Maintaining equipment at sea

Operation Active Endeavour, HMCS Charlottetown

LS Sean Hemeon, with MS Ryan Russell (inset), both weapons technicians, help unload the Close In Weapons System on board HMCS Charlottetown.

Weapons for fighting, radar for detection and navigation, the horizon-reference system that helps the Sea King helicopter land safely — all these systems are under the care of the Combat Systems Engineering (CSE) Department, which handles much of the crucial maintenance involved in keeping a ship combat-ready at sea.

One piece of kit aboard HMCS Charlottetown is all too familiar to the members of the CSE Department: the Mk 15 PHALANX 20-mm Close-In Weapon System, abbreviated “CIWS”, known to most as the Sea Whiz.

The ship’s last ditch defence mechanism, the CIWS is a radar-guided six-barrelled Gatling-type gun system that fires bursts or continuously at either 3,000 or 4,500 rounds per minute. It is located on top of the ship’s hangar to engage fast-moving close-range targets such as diving missiles and aircraft, and attacking gun-boats.

If this powerful machine is to be ready to defend the ship, the CSE Department members must perform “the upload.”

“Whether it’s five degrees in the middle of the Atlantic Ocean in winter, or a scorching 35 degrees in the Mediterranean, this thing’s got to be ready to go at all times,” says LS Matthew Martin, a weapons technician serving in Charlottetown.

The call comes across the CSE “meet-me” net: “All on-watch CSE personnel muster CSE flats, CIWS upload.” It takes two minutes for the required personnel to get into their jackets and leather-palmed gloves. Within 10 minutes, everyone is already beginning the task, with MS Kelly Spicer and LS Timothy Tyler preparing the ammunition in a compartment immediately under the gun mount, and the rest of the group at work on the hangar roof.

To ensure its complex internal systems are always booted up and ready for action, the CIWS is kept loaded. To ensure safety until the gun is prepared for action only, dummy rounds are left in the gun system’s drum magazine and the feedway that supplies it with ammunition.

The upload is a cyclic process in which the dummy rounds are removed — downloaded — and seamlessly replaced by live rounds. Ammunition boxes rigged on a cable running through a pulley carry live ammo up to the gun mount, where LS Matthew Martin feeds it into the magazine.

Meanwhile, the gun system ejects the belts of dummy ammunition and the technicians lay them out neatly on the hangar roof. Round after round spins through the weapon and, in almost no time at all, this magnificently destructive machine is ready for another stretch of sea time.
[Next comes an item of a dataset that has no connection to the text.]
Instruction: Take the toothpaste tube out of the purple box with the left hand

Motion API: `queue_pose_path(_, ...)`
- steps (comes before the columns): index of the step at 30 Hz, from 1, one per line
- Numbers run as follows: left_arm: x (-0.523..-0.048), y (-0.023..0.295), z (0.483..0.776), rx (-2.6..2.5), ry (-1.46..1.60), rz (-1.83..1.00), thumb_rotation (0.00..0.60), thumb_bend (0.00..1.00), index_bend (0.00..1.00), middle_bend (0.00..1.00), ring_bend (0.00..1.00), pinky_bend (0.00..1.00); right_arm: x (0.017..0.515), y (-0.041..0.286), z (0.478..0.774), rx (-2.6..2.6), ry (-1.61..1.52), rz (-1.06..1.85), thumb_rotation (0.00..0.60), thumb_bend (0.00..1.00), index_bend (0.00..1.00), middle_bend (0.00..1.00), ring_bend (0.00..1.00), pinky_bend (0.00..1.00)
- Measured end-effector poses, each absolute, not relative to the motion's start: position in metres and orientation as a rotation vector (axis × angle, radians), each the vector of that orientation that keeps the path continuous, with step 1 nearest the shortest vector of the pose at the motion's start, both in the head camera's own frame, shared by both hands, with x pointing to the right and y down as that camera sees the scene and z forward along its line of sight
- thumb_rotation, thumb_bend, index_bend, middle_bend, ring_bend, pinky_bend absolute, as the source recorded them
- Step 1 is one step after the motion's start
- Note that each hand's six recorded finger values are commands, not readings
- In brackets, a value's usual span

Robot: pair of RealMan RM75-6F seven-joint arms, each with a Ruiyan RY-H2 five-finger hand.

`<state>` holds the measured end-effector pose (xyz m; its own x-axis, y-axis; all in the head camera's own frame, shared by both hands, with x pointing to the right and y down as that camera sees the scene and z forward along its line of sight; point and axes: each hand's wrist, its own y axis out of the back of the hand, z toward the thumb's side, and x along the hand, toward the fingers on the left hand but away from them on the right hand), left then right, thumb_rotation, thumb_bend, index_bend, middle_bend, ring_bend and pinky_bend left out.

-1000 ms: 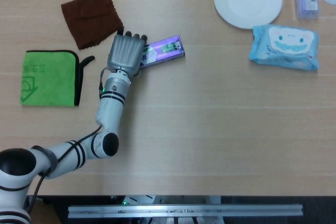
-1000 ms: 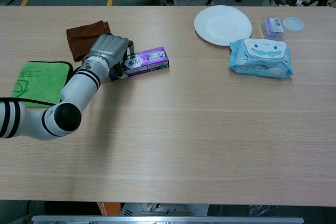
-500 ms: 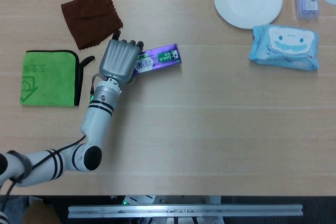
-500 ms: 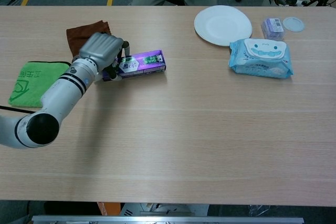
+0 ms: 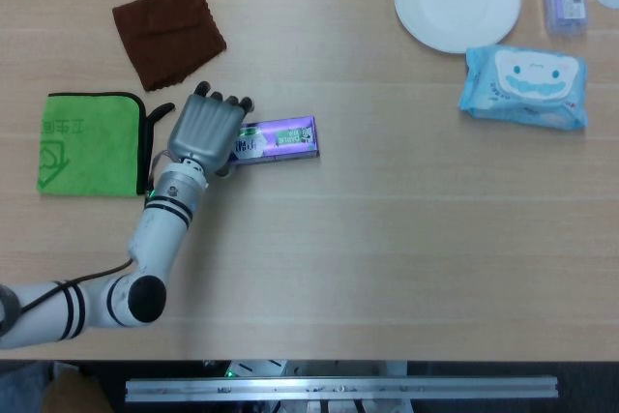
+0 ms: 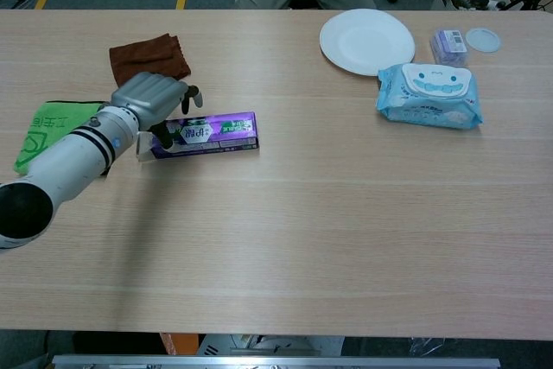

“We just know how it works,” said LS Sean Hemeon, commenting on the speed of the process. “We know how important it is to get it done, so we get it done.”

Finally, the Air Officer has to ensure nothing has been dropped during the CIWS upload that could damage the ship’s CH-124 Sea King helicopter. Only after successful conclusion of his FOD rounds — that’s an inspection for debris that might cause Foreign Object Damage — is the group finished with their task and free to climb down from the hangar roof.

Every piece of gear the CSE department maintains requires a keen sense of focus and determination to ensure proper operation.

HMCS Charlottetown’s  CSE Department ensures the operational efficiency of the CIWS as part of their contribution to the ship’s combat readiness.